## Activity
Without including any pictures, reproduce all the lines below word for word.
════════
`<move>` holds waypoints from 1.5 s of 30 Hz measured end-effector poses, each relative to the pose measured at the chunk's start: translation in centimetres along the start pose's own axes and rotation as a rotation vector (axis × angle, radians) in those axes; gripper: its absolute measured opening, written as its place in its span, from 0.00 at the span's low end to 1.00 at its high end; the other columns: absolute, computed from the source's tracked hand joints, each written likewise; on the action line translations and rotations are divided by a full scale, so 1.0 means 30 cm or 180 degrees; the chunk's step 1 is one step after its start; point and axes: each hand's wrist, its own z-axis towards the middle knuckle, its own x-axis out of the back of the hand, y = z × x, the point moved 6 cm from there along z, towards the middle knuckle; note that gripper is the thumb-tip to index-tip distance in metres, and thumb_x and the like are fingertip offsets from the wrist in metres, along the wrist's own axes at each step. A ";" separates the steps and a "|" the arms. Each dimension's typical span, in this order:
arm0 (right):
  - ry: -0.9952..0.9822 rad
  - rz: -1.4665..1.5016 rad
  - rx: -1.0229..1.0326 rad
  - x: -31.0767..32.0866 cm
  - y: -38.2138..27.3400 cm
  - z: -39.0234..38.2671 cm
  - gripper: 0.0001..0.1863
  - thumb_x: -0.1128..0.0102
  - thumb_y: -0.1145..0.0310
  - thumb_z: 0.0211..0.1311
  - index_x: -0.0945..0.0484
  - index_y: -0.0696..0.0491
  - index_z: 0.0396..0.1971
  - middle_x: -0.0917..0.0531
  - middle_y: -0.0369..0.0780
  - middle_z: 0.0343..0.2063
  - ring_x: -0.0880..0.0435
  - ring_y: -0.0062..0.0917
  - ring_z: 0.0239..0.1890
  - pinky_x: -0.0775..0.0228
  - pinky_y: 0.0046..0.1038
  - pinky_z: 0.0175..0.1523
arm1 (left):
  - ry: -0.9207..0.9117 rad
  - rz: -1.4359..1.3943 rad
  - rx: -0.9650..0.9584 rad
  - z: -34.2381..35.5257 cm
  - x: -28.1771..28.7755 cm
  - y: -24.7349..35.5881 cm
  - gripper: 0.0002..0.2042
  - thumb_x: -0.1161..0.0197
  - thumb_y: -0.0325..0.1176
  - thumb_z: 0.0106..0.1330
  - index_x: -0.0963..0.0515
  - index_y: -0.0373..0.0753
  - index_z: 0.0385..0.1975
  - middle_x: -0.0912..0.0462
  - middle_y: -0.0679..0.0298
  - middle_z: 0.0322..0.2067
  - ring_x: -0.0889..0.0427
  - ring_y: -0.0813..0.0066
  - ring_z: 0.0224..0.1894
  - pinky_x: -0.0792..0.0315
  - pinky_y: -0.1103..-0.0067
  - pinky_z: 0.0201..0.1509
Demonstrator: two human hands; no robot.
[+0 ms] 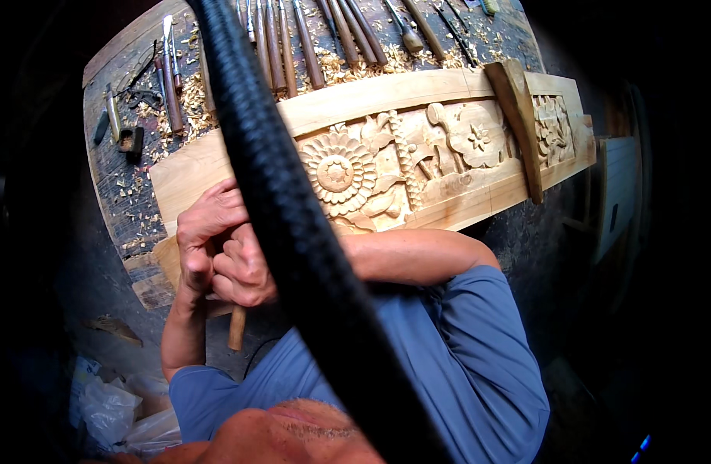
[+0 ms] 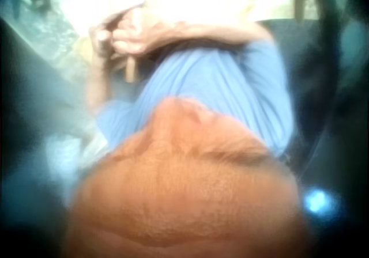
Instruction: The person carves a floral design into a wooden board using a chisel and a mallet. The person repeatedly strikes the chisel with the mallet to remove wood chips, following the lines of the design, and occasionally picks up different chisels from a row of tools on the workbench.
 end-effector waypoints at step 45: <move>0.0272 0.0123 -0.0712 0.239 0.106 0.173 0.22 0.37 0.45 0.64 0.28 0.48 0.24 0.23 0.36 0.22 0.22 0.25 0.21 0.29 0.28 0.28 | 0.1057 -0.0929 -0.0301 -0.056 0.043 -0.082 0.18 0.34 0.43 0.76 0.15 0.31 0.47 0.12 0.62 0.34 0.14 0.78 0.36 0.20 0.79 0.43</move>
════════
## Answer to this task
`<move>` holds waypoints from 1.5 s of 30 Hz measured end-effector poses, each relative to the pose measured at the chunk's start: translation in centimetres along the start pose's own axes and rotation as a rotation vector (axis × angle, radians) in those axes; gripper: its absolute measured opening, written as its place in its span, from 0.00 at the span's low end to 1.00 at its high end; the other columns: absolute, computed from the source's tracked hand joints, each written likewise; on the action line translations and rotations are divided by a full scale, so 1.0 means 30 cm or 180 degrees; the chunk's step 1 is one step after its start; point and axes: each hand's wrist, its own z-axis towards the middle knuckle, its own x-axis out of the back of the hand, y = z × x, the point moved 6 cm from there along z, towards the middle knuckle; note that gripper is the thumb-tip to index-tip distance in metres, and thumb_x and the like are fingertip offsets from the wrist in metres, along the wrist's own axes at each step. A ";" separates the steps and a "|" the arms. Each dimension's typical span, in this order:
arm0 (right):
  - ry: -0.9952..0.9822 rad
  - rz: -1.4665..1.5016 rad
  - rx: -1.0229..1.0326 rad
  - x: -31.0767..32.0866 cm
  - y: -38.2138..27.3400 cm
  - z: -39.0234..38.2671 cm
  - gripper: 0.0001..0.1863
  - thumb_x: -0.1128..0.0102
  - thumb_y: -0.1145..0.0310
  - thumb_z: 0.0211..0.1311
  - index_x: -0.0945..0.0484
  - index_y: -0.0696..0.0491
  - index_z: 0.0396..0.1971
  - middle_x: -0.0917..0.0531
  - middle_y: -0.0369..0.0780
  - middle_z: 0.0343..0.2063
  - ring_x: -0.0880..0.0435
  - ring_y: -0.0062..0.0917
  - ring_z: 0.0239..0.1890
  - pinky_x: -0.0775..0.0228
  - pinky_y: 0.0046..0.1038
  - pinky_z: 0.0175..0.1523
arm1 (left):
  - ry: -0.9207..0.9117 rad
  - rz: -1.4359..1.3943 rad
  - rx: -0.9650..0.9584 rad
  - z: -34.2381..35.5257 cm
  - x: -28.1771..28.7755 cm
  - y: -24.7349..35.5881 cm
  - gripper: 0.0002..0.2042
  - thumb_x: -0.1161..0.0197
  - thumb_y: -0.0325..0.1176
  - thumb_z: 0.0106..0.1330
  - index_x: -0.0963..0.0515
  - index_y: -0.0373..0.0753
  - index_z: 0.0385..0.1975
  - middle_x: -0.0912..0.0462
  - middle_y: -0.0679..0.0298
  - middle_z: 0.0322..0.2067
  - ring_x: -0.0889..0.0427
  - ring_y: -0.0813..0.0066
  - ring_z: 0.0224..0.1894
  - pinky_x: -0.0792..0.0315
  - pinky_y: -0.1103..-0.0067
  - pinky_z: 0.0201..0.1509
Demonstrator: two human hands; no robot.
[+0 ms] 
[+0 ms] 
Instruction: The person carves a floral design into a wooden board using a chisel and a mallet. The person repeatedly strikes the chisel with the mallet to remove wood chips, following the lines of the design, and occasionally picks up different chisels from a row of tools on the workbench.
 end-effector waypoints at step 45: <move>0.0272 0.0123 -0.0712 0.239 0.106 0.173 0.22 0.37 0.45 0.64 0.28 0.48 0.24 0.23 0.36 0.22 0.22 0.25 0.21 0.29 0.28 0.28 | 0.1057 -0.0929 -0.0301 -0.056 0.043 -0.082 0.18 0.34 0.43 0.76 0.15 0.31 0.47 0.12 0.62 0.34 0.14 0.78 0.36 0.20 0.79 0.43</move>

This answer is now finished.